*** Opening of TASK INPUT ***

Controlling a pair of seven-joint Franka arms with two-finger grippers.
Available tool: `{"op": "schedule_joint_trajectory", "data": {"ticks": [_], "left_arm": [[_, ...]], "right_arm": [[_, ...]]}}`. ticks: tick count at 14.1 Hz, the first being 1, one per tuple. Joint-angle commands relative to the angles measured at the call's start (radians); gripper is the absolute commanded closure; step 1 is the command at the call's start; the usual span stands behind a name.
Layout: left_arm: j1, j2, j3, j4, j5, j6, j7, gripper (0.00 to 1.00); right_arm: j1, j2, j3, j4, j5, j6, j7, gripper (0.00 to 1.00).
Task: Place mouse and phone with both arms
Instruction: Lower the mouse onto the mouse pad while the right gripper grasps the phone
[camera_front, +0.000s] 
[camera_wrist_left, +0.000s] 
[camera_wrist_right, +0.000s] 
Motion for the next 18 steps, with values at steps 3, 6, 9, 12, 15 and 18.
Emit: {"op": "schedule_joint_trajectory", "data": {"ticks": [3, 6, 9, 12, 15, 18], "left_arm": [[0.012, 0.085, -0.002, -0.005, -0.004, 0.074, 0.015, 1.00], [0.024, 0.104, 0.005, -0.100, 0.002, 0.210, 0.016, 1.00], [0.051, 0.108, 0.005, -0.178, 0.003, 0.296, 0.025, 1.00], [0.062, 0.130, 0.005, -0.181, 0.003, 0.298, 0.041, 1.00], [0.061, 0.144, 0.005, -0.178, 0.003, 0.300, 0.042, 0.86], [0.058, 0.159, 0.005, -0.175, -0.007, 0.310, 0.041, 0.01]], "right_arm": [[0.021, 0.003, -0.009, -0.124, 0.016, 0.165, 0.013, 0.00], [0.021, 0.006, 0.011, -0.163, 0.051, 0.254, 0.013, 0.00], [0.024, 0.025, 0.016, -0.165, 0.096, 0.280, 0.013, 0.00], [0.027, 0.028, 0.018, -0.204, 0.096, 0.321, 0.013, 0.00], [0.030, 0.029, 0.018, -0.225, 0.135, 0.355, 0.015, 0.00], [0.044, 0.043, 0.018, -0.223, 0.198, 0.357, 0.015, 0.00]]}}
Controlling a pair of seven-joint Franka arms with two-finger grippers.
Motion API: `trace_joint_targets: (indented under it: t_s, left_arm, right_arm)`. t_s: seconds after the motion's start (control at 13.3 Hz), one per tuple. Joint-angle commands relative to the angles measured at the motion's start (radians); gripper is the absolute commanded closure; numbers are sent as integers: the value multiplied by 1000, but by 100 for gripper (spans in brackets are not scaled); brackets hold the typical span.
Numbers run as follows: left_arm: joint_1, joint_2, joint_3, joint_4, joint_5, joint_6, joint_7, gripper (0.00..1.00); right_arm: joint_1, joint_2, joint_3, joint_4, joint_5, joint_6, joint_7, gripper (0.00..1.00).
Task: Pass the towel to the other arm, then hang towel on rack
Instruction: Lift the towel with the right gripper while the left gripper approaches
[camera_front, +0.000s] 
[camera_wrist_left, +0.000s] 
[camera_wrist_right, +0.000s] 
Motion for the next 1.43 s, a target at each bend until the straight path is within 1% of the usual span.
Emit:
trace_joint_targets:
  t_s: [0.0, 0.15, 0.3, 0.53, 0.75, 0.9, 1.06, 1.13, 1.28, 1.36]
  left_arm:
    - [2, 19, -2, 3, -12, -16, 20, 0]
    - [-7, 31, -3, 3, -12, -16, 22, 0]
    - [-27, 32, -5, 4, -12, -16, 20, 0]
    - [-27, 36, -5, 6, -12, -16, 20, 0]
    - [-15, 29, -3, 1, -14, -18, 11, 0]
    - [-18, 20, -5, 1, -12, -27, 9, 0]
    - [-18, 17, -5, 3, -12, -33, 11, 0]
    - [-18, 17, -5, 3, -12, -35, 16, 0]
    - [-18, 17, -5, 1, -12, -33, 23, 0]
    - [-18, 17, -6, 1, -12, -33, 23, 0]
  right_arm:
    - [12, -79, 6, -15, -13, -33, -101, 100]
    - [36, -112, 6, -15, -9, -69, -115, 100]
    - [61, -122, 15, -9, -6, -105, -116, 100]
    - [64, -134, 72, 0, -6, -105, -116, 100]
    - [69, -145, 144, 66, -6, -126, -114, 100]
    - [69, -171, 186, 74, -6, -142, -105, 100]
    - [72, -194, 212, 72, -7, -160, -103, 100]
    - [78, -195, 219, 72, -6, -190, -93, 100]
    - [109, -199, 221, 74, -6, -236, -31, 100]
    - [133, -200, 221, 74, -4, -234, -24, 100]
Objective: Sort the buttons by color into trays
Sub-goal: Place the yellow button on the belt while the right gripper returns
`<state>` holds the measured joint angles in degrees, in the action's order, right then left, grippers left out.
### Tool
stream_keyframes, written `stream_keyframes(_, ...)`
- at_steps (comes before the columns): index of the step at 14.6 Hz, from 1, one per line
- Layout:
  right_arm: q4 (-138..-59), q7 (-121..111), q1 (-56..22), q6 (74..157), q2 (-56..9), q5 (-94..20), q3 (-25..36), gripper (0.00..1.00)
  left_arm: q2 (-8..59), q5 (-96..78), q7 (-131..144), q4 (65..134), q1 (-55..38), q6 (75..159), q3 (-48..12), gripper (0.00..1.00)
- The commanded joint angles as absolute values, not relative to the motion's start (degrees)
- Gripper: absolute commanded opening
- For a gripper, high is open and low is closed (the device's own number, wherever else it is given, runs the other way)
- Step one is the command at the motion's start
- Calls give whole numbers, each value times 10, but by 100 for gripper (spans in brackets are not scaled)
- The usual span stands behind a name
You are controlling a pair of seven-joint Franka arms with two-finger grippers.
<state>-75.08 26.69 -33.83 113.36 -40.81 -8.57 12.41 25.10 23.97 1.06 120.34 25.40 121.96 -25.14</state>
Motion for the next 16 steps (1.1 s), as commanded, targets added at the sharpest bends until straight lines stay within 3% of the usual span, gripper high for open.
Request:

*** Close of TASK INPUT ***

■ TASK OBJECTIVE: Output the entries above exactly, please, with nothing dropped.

■ RESPONSE TO THIS EXERCISE:
Controlling a pair of seven-joint Franka arms with two-finger grippers.
Available tool: `{"op": "schedule_joint_trajectory", "data": {"ticks": [_], "left_arm": [[_, ...]], "right_arm": [[_, ...]]}}`. ticks: tick count at 14.1 Hz, the first being 1, one per tuple. Joint-angle commands relative to the angles measured at the call's start (radians); gripper is the absolute commanded closure; step 1 is the command at the call's start; the usual span stands behind a name.
Layout: left_arm: j1, j2, j3, j4, j5, j6, j7, gripper (0.00 to 1.00); right_arm: j1, j2, j3, j4, j5, j6, j7, gripper (0.00 to 1.00).
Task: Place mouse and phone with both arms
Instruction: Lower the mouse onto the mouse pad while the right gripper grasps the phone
[camera_front, +0.000s] 
[camera_wrist_left, +0.000s] 
[camera_wrist_right, +0.000s] 
Motion for the next 18 steps, with values at steps 3, 6, 9, 12, 15 and 18.
Emit: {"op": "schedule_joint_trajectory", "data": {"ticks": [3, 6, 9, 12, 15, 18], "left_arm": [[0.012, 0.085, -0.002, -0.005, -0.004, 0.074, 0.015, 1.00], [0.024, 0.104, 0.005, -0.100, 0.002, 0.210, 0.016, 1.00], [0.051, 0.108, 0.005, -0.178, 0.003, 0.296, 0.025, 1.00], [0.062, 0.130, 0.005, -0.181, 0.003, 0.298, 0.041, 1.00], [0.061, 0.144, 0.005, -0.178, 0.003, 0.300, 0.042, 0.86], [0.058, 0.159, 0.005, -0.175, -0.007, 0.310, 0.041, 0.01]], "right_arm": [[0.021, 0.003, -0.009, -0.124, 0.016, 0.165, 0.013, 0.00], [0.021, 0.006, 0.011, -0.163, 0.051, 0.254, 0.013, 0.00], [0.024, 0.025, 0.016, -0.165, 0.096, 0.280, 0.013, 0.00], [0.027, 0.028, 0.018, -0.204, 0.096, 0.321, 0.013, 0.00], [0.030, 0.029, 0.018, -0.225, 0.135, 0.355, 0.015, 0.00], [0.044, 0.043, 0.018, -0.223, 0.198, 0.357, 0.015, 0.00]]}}
Controlling a pair of seven-joint Franka arms with two-finger grippers.
Motion API: `trace_joint_targets: (indented under it: t_s, left_arm, right_arm)`. t_s: seconds after the motion's start (control at 13.3 Hz), one per tuple. Joint-angle commands relative to the angles measured at the motion's start (radians); gripper is the absolute commanded closure; numbers are sent as integers: the value multiplied by 1000, but by 100 for gripper (spans in brackets are not scaled); brackets hold the typical span.
Numbers run as follows: left_arm: joint_1, joint_2, joint_3, joint_4, joint_5, joint_6, joint_7, gripper (0.00..1.00); right_arm: joint_1, joint_2, joint_3, joint_4, joint_5, joint_6, joint_7, gripper (0.00..1.00).
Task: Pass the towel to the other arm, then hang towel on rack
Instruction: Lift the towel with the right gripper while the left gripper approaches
[camera_front, +0.000s] 
[camera_wrist_left, +0.000s] 
[camera_wrist_right, +0.000s] 
Motion for the next 1.43 s, a target at each bend until the straight path is within 1% of the usual span.
Emit:
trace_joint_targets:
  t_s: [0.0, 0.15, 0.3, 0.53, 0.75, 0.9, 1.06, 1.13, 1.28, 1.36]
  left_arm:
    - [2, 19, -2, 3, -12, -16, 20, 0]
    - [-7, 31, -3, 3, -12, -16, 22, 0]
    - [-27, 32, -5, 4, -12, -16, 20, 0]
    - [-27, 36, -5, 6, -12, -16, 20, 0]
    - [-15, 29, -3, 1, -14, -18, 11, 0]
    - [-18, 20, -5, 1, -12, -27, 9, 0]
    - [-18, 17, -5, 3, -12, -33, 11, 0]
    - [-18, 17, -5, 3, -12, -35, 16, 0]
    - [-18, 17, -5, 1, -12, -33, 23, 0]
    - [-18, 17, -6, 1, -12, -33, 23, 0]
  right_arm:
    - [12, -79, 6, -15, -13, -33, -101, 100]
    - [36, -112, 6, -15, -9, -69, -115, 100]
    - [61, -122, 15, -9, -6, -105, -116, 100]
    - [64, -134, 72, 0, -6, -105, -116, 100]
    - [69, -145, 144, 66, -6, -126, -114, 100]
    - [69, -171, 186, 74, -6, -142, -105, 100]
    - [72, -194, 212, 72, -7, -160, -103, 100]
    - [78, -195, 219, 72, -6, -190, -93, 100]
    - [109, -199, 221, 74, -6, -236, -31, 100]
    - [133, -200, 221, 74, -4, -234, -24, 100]
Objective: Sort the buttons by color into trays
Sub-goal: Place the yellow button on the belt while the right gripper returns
`<state>` holds the measured joint angles in degrees, in the action's order, right then left, grippers left out.
### Tool
stream_keyframes, written `stream_keyframes(_, ...)`
- at_steps (comes before the columns): index of the step at 14.6 Hz, from 1, one per line
- Layout:
  right_arm: q4 (-138..-59), q7 (-121..111), q1 (-56..22), q6 (74..157), q2 (-56..9), q5 (-94..20), q3 (-25..36), gripper (0.00..1.00)
  left_arm: q2 (-8..59), q5 (-96..78), q7 (-131..144), q4 (65..134), q1 (-55..38), q6 (75..159), q3 (-48..12), gripper (0.00..1.00)
- The commanded joint angles as absolute values, not relative to the motion's start (degrees)
- Gripper: absolute commanded opening
- For a gripper, high is open and low is closed (the device's own number, wherever else it is given, runs the other way)
- Step one is the command at the motion's start
- Calls give whole numbers, each value times 10, but by 100 for gripper (spans in brackets are not scaled)
- The usual span stands behind a name
You are controlling a pair of seven-joint Franka arms with two-finger grippers.
<state>-75.08 26.69 -33.83 113.36 -40.81 -8.57 12.41 25.10 23.97 1.06 120.34 25.40 121.96 -25.14</state>
Motion for the next 16 steps (1.1 s), as commanded, targets added at the sharpest bends until straight lines stay within 3% of the usual span, gripper high for open.
Request:

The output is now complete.